In short, we live in a "godless" situation in the secular age not because of disbelief, but because of Christ's lordship being expressed in weakness. Christ is Lord of the entire world, even the religionless world, because Christ allows himself to be pushed out of the world and onto the cross.

And that, of course, changes how the church should relate to the world. If the godless, secular world is tightly intertwined with Christ's ruling from the cross, then it is inappropriate for the church to try to establish Christ's lordship over the religionless via power or propaganda. Bonhoeffer talks a lot about this in his letters. As "the man for others" Christ isn't Lord of the world by making the world serve him in a "religious" manner. Consequently, the church establishes Christ's lordship over the world by conforming the pattern of the cross: following the "man for others" the Christian community becomes "the church for others." As Bonhoeffer writes:
The church is the church only when it exists for others...The church must share in the secular problems of ordinary human life, not dominating, but helping and serving. It must tell men of every calling, what it means to live in Christ, to exist for others.
There is much more to say, but I've set the basic idea before you.

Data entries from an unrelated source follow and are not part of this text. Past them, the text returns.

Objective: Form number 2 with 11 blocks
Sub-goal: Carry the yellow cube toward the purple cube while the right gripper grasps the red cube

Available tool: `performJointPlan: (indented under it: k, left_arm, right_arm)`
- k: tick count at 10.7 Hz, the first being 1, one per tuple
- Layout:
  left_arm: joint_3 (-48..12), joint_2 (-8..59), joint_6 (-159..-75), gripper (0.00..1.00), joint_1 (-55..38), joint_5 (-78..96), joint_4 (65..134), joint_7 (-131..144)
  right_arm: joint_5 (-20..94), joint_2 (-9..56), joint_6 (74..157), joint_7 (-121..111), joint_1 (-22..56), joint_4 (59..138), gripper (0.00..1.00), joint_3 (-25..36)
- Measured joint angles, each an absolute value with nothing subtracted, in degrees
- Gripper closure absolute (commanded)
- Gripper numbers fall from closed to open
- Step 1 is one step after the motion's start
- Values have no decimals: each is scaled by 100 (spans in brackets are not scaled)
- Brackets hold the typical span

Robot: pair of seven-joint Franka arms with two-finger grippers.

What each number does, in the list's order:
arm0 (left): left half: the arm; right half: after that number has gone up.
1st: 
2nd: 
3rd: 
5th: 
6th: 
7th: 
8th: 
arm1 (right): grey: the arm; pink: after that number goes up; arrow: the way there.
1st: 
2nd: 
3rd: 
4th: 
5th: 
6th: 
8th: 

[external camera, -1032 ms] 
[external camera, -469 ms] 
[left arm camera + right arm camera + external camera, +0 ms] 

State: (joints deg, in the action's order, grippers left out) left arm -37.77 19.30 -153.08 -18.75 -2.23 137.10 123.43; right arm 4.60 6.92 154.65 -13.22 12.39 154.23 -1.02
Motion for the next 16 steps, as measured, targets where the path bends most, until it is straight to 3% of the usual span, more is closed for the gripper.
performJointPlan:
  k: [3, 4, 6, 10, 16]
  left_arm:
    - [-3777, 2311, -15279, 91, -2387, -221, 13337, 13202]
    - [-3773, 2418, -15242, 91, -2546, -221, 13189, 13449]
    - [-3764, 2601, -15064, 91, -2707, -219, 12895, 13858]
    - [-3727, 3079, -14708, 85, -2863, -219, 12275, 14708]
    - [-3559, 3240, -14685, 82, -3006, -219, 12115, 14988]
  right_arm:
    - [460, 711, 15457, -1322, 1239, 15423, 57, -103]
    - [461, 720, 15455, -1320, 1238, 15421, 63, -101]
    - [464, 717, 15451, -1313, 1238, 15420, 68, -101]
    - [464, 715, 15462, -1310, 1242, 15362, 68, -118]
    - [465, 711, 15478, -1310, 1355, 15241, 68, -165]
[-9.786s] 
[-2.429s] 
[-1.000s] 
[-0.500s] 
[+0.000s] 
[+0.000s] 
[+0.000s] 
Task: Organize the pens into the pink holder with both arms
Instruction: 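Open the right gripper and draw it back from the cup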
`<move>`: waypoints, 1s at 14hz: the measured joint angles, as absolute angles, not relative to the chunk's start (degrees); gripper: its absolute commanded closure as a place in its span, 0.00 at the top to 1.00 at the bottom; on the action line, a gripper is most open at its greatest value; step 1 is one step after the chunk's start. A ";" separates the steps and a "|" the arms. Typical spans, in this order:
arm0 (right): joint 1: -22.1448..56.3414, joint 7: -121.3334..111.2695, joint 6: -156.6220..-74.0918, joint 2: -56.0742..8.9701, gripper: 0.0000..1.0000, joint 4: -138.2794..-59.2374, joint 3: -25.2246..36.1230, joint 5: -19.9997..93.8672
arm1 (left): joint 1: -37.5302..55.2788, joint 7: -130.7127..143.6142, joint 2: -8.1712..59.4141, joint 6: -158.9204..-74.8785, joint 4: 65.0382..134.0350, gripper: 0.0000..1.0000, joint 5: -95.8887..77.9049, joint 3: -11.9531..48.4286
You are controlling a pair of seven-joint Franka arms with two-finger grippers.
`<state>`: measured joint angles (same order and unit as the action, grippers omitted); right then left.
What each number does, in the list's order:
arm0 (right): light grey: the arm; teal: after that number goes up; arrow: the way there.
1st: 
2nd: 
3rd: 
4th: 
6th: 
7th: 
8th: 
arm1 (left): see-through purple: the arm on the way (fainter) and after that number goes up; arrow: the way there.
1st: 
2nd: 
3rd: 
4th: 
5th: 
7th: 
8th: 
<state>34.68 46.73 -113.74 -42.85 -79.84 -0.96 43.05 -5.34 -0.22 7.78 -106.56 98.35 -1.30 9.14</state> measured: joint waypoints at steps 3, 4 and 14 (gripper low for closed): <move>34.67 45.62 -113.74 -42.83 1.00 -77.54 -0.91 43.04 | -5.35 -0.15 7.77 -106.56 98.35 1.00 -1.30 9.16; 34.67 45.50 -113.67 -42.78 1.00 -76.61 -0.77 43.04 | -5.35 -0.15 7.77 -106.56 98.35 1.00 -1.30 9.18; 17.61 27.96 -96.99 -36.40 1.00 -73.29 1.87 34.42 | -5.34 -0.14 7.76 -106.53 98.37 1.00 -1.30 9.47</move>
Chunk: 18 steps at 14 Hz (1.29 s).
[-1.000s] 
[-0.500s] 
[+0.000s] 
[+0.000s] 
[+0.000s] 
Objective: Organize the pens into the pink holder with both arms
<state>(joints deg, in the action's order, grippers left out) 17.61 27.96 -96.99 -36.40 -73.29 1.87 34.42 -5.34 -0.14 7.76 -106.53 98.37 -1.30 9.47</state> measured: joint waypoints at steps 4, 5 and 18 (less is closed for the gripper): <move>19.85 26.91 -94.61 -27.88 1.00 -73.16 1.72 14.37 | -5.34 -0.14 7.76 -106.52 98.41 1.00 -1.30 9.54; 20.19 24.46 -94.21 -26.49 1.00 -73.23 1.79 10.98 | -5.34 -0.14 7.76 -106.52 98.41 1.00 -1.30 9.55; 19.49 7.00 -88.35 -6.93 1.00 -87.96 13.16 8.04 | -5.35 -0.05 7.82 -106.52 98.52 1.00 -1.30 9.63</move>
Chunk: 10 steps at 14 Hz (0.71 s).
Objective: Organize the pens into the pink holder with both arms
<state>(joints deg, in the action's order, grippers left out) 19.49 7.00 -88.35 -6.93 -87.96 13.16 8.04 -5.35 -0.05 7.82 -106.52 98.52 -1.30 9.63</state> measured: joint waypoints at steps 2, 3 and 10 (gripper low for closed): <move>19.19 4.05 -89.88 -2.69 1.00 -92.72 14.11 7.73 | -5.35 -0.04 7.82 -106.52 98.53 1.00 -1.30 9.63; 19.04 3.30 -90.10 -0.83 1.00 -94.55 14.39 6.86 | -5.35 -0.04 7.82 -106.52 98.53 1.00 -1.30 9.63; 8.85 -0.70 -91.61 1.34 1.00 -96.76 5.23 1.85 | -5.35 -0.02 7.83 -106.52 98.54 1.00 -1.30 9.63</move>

Religionless Christianity isn't about deconstructing religious belief, doubting or denying the existence of God. Religionless Christianity is about lordship, about how Jesus is Lord of the entire world, even the Lord of the religionless, secular, post-Christian world.

Phrased differently, religionless Christianity isn't about doubt, it's about the cross.

And there's some radical stuff here, how a theologia crucis--God ruling the world in weakness--creates a "godless," secular world. Still, the godless situation, living in the world without God as the deus ex machina, isn't about God's non-existence, but about the shape of God's power in the world. Again, the issue isn't doubt, but the cross.

Jesus is Lord of the entire world, of the religion-filled and religionless, because Christ rules from the cross. Jesus is Lord as "the man for others," a lordship established in loving self-donation.

And the church that confesses "Jesus is Lord" follows her Lord. This church exists for others. This church does not dominate the world, but helps and serves the world.